• _Task to complete_
State how many lines of the data below hold the string "table", giving nothing but the number.
** Opening Supplied data block **
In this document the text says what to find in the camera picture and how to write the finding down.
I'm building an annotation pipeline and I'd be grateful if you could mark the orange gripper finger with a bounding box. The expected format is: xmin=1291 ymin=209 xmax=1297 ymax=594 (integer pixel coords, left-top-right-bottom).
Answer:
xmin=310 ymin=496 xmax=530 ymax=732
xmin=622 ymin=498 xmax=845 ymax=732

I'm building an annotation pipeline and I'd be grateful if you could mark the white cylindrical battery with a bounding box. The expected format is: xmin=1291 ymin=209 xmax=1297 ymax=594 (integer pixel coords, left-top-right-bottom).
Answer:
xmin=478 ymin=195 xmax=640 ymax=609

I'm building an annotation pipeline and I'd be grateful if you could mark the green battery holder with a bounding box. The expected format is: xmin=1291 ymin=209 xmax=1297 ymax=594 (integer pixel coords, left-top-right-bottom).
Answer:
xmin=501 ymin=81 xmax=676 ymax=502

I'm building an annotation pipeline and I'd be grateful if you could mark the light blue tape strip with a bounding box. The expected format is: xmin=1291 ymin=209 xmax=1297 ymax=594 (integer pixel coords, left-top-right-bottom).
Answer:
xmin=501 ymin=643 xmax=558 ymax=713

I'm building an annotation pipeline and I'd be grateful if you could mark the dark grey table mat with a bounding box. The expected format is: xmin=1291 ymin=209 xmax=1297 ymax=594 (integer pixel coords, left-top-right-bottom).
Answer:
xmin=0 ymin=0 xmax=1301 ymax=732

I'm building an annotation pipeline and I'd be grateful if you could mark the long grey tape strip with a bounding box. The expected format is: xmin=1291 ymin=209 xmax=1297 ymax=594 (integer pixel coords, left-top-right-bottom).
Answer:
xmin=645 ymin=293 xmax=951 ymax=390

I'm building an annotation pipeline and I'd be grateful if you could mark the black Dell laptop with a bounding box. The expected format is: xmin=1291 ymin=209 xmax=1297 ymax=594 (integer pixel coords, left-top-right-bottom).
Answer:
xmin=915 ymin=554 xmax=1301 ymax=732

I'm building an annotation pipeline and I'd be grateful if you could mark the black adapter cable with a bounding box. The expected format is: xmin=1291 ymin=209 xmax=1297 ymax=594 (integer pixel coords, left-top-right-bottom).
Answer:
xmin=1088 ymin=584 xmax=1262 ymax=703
** Closing Supplied data block **
** Opening Supplied data block **
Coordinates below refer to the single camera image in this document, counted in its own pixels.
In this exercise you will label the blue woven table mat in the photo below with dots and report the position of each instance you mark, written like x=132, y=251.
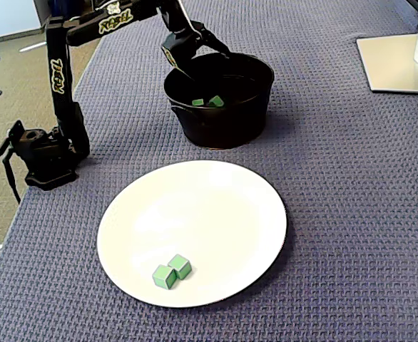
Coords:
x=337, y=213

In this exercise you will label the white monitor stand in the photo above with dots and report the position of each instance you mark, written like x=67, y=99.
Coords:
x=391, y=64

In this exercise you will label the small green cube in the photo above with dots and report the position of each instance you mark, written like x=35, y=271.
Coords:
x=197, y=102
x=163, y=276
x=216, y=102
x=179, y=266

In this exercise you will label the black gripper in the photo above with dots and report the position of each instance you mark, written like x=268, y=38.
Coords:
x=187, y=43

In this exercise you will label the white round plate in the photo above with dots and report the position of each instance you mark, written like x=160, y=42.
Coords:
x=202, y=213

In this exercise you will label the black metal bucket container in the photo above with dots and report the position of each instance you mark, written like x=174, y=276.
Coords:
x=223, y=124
** Closing Supplied data block **
** Opening Supplied data block **
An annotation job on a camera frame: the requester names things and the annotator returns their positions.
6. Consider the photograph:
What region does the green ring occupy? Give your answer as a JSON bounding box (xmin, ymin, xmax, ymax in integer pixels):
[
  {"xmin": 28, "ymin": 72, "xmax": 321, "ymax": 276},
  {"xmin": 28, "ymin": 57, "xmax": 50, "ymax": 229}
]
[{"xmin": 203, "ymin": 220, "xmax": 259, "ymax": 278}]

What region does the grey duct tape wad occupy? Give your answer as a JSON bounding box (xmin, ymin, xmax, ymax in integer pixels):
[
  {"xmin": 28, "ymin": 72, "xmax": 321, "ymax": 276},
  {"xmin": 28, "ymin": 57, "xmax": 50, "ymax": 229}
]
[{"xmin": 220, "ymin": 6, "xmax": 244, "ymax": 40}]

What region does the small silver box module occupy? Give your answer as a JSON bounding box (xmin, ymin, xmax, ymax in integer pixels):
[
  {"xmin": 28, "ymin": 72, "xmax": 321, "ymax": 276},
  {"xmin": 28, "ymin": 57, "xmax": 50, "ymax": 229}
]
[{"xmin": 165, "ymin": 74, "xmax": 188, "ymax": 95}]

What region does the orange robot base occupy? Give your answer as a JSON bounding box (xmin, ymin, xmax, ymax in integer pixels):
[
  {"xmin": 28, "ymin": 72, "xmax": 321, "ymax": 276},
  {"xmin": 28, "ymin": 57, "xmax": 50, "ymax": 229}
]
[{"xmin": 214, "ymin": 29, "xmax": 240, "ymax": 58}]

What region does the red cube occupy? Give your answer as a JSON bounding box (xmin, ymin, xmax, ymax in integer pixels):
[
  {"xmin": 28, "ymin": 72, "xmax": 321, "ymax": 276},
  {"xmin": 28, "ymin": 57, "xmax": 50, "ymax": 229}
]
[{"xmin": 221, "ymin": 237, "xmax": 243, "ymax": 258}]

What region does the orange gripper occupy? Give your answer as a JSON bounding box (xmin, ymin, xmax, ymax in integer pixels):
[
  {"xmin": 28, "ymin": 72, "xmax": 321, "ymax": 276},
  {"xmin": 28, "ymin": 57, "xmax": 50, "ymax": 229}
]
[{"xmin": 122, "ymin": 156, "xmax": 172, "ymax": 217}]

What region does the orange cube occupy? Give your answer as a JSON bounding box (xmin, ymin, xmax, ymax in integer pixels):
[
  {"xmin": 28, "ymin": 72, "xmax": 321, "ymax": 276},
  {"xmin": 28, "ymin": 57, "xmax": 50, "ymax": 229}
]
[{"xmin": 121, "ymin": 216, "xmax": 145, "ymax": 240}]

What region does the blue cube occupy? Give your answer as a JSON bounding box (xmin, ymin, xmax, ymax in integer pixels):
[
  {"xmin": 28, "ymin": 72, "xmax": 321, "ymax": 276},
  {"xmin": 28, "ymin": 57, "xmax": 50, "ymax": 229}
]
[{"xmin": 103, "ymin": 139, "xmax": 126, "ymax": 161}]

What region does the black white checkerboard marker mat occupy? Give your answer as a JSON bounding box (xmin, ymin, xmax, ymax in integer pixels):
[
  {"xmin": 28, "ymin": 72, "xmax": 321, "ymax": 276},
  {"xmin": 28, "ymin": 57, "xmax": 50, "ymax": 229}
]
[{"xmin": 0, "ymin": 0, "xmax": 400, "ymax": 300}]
** Closing Supplied data block **
• _Your solution_
2